Lors d’un dîner, alors qu’elle sert à table, elle fait une crise de ce qu’on n’appelle pas encore l’hystérie.
Accompagnée d’une collègue et amie, Augustine se rend à l’hôpital de la Pitié-Salepêtrière où, depuis quelque temps, le professeur Charcot fait des recherches sur cette étrange maladie.
« Celle-ci est poitrinaire : elle n’en a pas pour longtemps. »
Le jugement tombe de la bouche du « professeur Charcot » pour son assistant sans la moindre empathie pour la pauvre fille dont il est question et devant qui cette réflexion a été faite avec autant de décontraction que s’il s’agissait d’un meuble hors d’usage.
Et nous touchons là, en un plan qui ne dure pas dix secondes, toute la problématique de ce film atypique et remarquable. Charcot était un grand scientifique : il a étudié (et découvert) cette maladie spéciale qu’on appellera l’hystérie, une pathologie qui avait pu valoir le bûcher à certaines femmes qui en avait souffert par le passé.
Mais Charcot était aussi un homme de son temps, et surtout, un bourgeois de son temps.

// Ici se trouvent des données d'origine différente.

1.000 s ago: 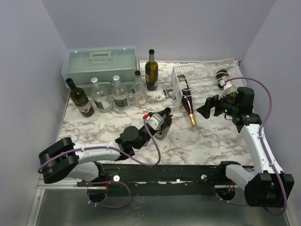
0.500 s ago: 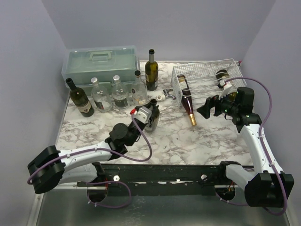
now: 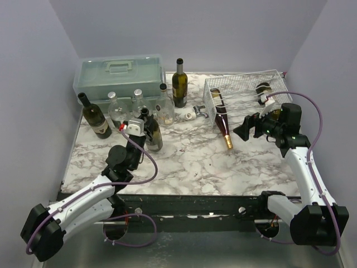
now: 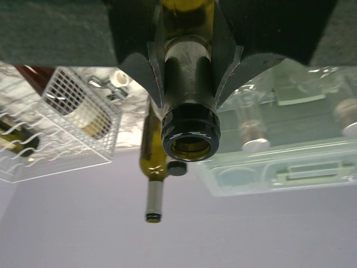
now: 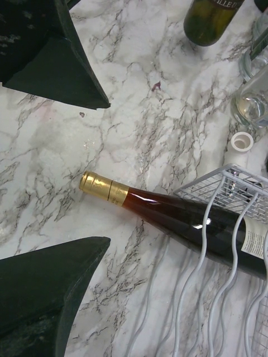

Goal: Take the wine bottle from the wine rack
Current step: Place the wine bottle at the center of the board.

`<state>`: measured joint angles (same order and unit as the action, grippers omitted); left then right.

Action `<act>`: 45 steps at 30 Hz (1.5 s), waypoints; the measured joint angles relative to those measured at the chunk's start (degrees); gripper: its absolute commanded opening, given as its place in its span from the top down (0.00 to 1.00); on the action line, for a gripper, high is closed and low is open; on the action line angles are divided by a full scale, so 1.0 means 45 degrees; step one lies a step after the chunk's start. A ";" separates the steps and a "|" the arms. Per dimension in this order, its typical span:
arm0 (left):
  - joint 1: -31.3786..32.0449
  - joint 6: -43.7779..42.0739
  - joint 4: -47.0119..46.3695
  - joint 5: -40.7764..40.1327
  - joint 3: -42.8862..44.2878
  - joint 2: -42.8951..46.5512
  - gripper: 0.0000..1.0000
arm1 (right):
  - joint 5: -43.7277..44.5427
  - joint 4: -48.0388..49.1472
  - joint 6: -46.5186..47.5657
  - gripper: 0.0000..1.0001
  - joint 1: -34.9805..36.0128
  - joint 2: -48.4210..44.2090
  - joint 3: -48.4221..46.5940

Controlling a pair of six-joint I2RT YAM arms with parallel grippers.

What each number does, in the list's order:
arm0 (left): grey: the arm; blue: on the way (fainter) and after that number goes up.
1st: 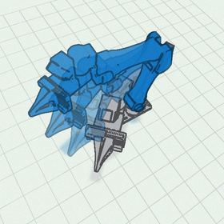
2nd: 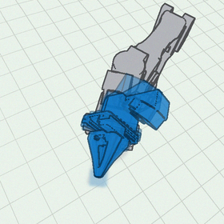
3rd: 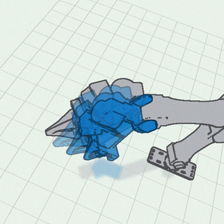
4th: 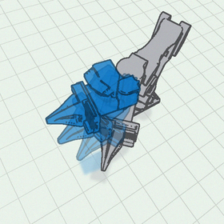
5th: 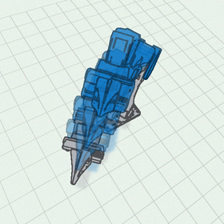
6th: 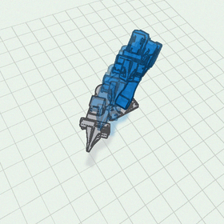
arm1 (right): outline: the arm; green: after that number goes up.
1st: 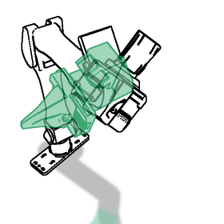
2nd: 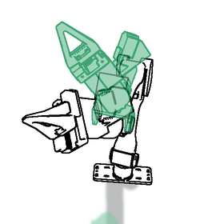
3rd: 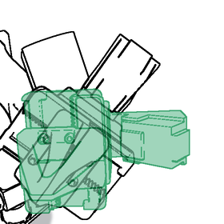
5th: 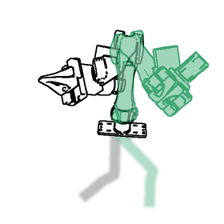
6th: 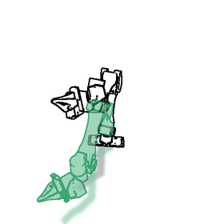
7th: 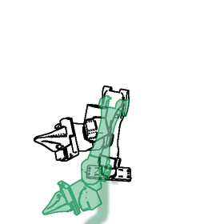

Toutes ces pauvres filles « du peuple » ne sont pour lui que des morceaux de viande, des objets d’expérimentation. Et si ces expérimentations aboutissent à une forme de guérison ou de bien-être pour la pauvre fille, tant mieux, mais ce n’est pas la priorité.
Et si Augustine réussit à le troubler, le trouble n’est que sexuel, en aucun cas sentimental. On pense, bien sûr, à Pygmalion et, comme dans le mythe, Galatée va le vaincre par la fuite.
Mais avant de fuir, Augustine va manipuler l’auditoire de Charcot en simulant une crise, alors qu’elle vient de guérir. Et, une fois de plus, Alice Winocour nous montre cela en deux plans vite faits.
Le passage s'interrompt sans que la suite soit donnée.